■ Task directions ■
Leaving the pictures aside, reproduce the data in full and word for word.

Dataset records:
----
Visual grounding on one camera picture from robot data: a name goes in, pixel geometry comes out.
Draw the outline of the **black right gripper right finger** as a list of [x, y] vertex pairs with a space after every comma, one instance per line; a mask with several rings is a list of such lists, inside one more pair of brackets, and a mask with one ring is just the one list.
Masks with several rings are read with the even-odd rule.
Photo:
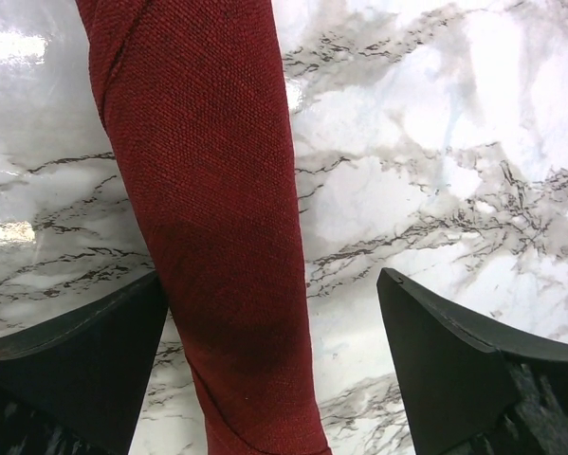
[[568, 344], [446, 300], [392, 268], [377, 293], [416, 453], [568, 454]]

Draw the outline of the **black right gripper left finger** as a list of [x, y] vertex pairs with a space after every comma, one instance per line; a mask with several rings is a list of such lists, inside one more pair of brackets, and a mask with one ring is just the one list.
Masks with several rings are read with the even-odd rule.
[[0, 337], [0, 454], [126, 454], [165, 318], [147, 274]]

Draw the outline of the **red cloth napkin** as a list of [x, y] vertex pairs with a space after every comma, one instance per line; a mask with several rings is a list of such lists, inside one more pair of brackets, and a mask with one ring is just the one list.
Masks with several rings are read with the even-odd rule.
[[211, 454], [326, 454], [267, 1], [81, 1], [102, 125]]
----
■ Problem solution ■
Visual grounding on one camera picture from robot data: a name goes in, pixel geometry comes out.
Draw the outline of the **black right gripper right finger** as a list of [x, y] vertex pairs with a space after every comma, one instance per line; a mask with several rings is a list of such lists, inside one more pair of brackets, and a mask with one ring is just the one list.
Masks with several rings are read with the even-odd rule.
Photo:
[[568, 344], [446, 300], [392, 268], [377, 293], [416, 453], [568, 454]]

Draw the outline of the **black right gripper left finger** as a list of [x, y] vertex pairs with a space after every comma, one instance per line; a mask with several rings is a list of such lists, inside one more pair of brackets, and a mask with one ring is just the one list.
Masks with several rings are read with the even-odd rule.
[[0, 337], [0, 454], [126, 454], [165, 318], [147, 274]]

Draw the outline of the **red cloth napkin** as a list of [x, y] vertex pairs with a space after every comma, one instance per line; a mask with several rings is a list of such lists, inside one more pair of brackets, and a mask with one ring is just the one list.
Masks with several rings are read with the even-odd rule.
[[211, 454], [326, 454], [267, 1], [81, 1], [102, 125]]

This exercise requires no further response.